▸ **Your instructions**
The whole listing that follows, pictures excepted, should be printed again exactly as given.

▸ **Information given**
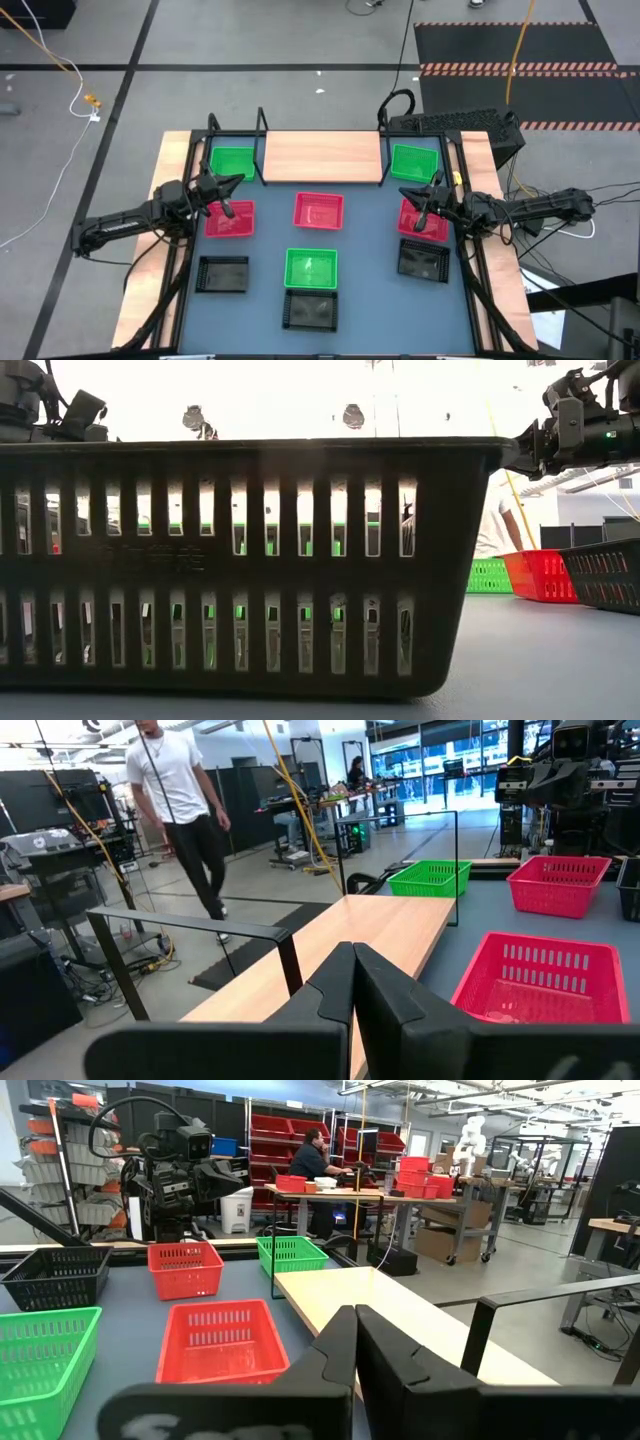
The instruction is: Stack baskets on shelf by color
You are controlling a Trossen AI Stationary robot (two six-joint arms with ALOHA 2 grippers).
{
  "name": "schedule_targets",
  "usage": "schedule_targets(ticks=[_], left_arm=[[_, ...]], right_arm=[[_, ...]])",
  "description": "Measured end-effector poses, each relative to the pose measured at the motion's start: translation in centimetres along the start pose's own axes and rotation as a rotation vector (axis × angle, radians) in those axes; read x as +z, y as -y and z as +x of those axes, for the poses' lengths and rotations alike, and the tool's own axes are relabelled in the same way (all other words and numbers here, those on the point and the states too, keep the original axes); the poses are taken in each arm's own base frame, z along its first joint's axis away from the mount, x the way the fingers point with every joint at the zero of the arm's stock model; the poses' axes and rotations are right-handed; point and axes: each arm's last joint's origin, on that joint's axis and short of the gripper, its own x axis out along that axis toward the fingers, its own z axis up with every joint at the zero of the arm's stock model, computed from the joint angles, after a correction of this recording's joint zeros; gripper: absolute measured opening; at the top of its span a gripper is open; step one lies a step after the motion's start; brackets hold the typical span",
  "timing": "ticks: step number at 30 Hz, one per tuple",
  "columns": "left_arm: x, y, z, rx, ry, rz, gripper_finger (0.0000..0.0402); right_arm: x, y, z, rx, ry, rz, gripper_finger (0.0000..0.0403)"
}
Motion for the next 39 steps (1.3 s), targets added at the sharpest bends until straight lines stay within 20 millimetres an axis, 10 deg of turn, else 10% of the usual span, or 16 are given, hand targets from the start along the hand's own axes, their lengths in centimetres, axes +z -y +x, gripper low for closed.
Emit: schedule_targets(ticks=[16,25,39], left_arm=[[0.1,0.0,0.0,0.002,0.008,-0.005,0.001],[0.2,0.0,0.0,-0.006,0.027,-0.327,0.001],[0.4,-0.1,0.0,0.012,0.044,-0.061,0.001]], right_arm=[[0.7,0.1,0.0,0.0,0.067,0.217,0.0],[1.0,0.1,0.0,0.001,0.093,0.26,0.0],[1.1,1.3,0.0,-0.283,0.128,0.333,0.0058]])
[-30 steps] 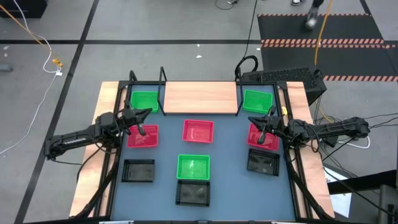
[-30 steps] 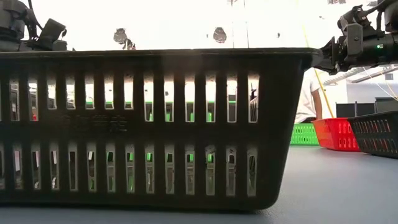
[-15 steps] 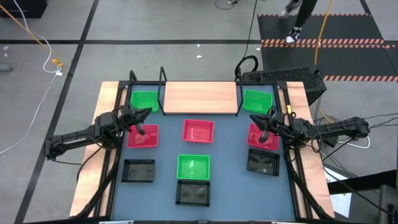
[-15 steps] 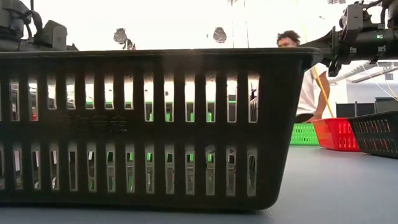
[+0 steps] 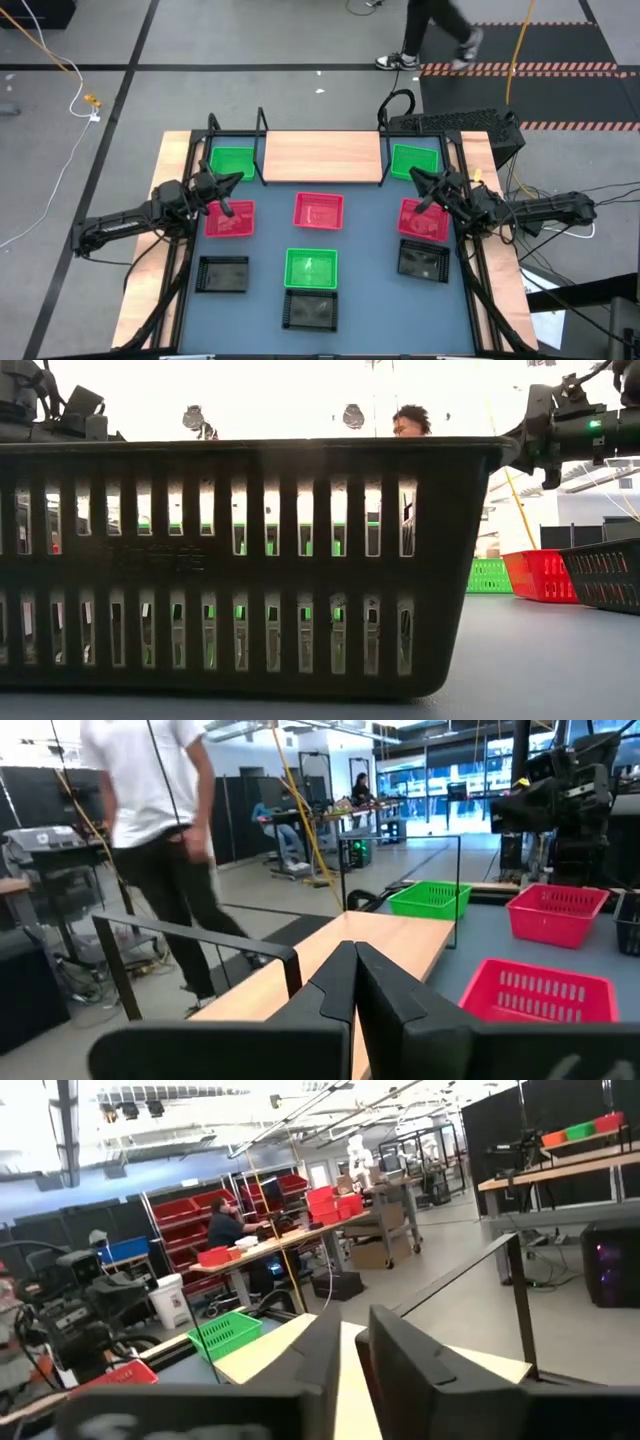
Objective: Stack baskets on shelf by color
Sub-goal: Put the right red bin on the shelf
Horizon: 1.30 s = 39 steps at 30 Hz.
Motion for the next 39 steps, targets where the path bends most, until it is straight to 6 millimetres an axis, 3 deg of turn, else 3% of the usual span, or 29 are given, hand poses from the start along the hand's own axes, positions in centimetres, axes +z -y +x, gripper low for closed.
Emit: schedule_targets(ticks=[7,12,17,23,28,33,39], left_arm=[[0.4,-0.2,0.0,0.059,0.031,0.096,0.001],[0.9,-0.5,-0.1,0.136,0.068,0.107,0.001],[0.9,-0.5,0.0,0.143,0.063,0.141,0.0027],[0.5,-0.4,0.3,0.161,0.013,0.126,0.0104],[-0.1,-0.3,0.8,0.153,-0.046,0.133,0.0157],[0.4,-0.3,1.1,0.167,0.004,0.082,0.0167],[1.3,-0.2,1.0,0.166,0.098,0.015,0.0168]], right_arm=[[0.7,-0.1,0.0,0.014,0.058,0.088,0.0127],[0.3,-0.3,0.1,0.016,0.03,0.096,0.0151],[0.2,-0.6,0.4,0.065,0.015,0.114,0.0155],[1.1,-0.9,0.4,0.095,0.06,0.036,0.0155],[0.5,-1.1,0.7,0.089,0.031,0.013,0.0155],[-0.1,-1.3,1.1,0.095,-0.006,0.038,0.0155],[-0.4,-1.9,1.3,0.222,-0.04,0.035,0.0155]])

▸ **Finished exercise**
The instruction is: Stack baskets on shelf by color
You are controlling a Trossen AI Stationary robot (two six-joint arms with ALOHA 2 grippers).
{
  "name": "schedule_targets",
  "usage": "schedule_targets(ticks=[_], left_arm=[[_, ...]], right_arm=[[_, ...]])",
  "description": "Measured end-effector poses, each relative to the pose measured at the motion's start: translation in centimetres along the start pose's own axes and rotation as a rotation vector (axis × angle, radians) in those axes; read x as +z, y as -y and z as +x of those axes, for the poses' lengths and rotations alike, and the tool's own axes are relabelled in the same way (all other words and numbers here, those on the point and the states too, keep the original axes); the poses are taken in each arm's own base frame, z along its first joint's axis away from the mount, x the way the fingers point with every joint at the zero of the arm's stock model; the poses' axes and rotations are right-handed; point and axes: each arm's last joint's origin, on that joint's axis and short of the gripper, its own x axis out along that axis toward the fingers, its own z axis up with every joint at the zero of the arm's stock model, computed from the joint angles, after a correction of this recording's joint zeros; gripper: absolute measured opening; at the top of its span a gripper is open; step one lies a step after the motion's start; brackets hold the typical span",
  "timing": "ticks: step number at 30 Hz, one per tuple",
  "columns": "left_arm: x, y, z, rx, ry, rz, gripper_finger (0.0000..0.0402); right_arm: x, y, z, rx, ry, rz, gripper_finger (0.0000..0.0403)"
}
Motion for the next 39 steps (1.3 s), targets added at the sharpest bends until straight lines stay within 20 millimetres an axis, 10 deg of turn, else 10% of the usual span, or 16 are given, hand targets from the start along the hand's own axes, their lengths in centimetres, axes +z -y +x, gripper low for closed.
Emit: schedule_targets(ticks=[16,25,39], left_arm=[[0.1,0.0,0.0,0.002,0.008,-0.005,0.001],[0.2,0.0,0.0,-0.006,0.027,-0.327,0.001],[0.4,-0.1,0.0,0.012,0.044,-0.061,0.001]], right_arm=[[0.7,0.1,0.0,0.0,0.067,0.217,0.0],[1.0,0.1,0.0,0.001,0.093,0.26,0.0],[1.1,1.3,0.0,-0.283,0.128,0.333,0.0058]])
[-30 steps] 
[-30 steps] 
[-15 steps] 
[-15 steps] 
[+0 steps] 
Objective: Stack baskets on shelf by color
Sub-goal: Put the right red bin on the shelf
Horizon: 1.30 s = 39 steps at 30 Hz.
Motion for the next 39 steps, targets where the path bends most, until it is straight to 6 millimetres an axis, 3 deg of turn, else 3% of the usual span, or 29 are given, hand poses from the start along the hand's own axes, positions in centimetres, axes +z -y +x, gripper low for closed.
Emit: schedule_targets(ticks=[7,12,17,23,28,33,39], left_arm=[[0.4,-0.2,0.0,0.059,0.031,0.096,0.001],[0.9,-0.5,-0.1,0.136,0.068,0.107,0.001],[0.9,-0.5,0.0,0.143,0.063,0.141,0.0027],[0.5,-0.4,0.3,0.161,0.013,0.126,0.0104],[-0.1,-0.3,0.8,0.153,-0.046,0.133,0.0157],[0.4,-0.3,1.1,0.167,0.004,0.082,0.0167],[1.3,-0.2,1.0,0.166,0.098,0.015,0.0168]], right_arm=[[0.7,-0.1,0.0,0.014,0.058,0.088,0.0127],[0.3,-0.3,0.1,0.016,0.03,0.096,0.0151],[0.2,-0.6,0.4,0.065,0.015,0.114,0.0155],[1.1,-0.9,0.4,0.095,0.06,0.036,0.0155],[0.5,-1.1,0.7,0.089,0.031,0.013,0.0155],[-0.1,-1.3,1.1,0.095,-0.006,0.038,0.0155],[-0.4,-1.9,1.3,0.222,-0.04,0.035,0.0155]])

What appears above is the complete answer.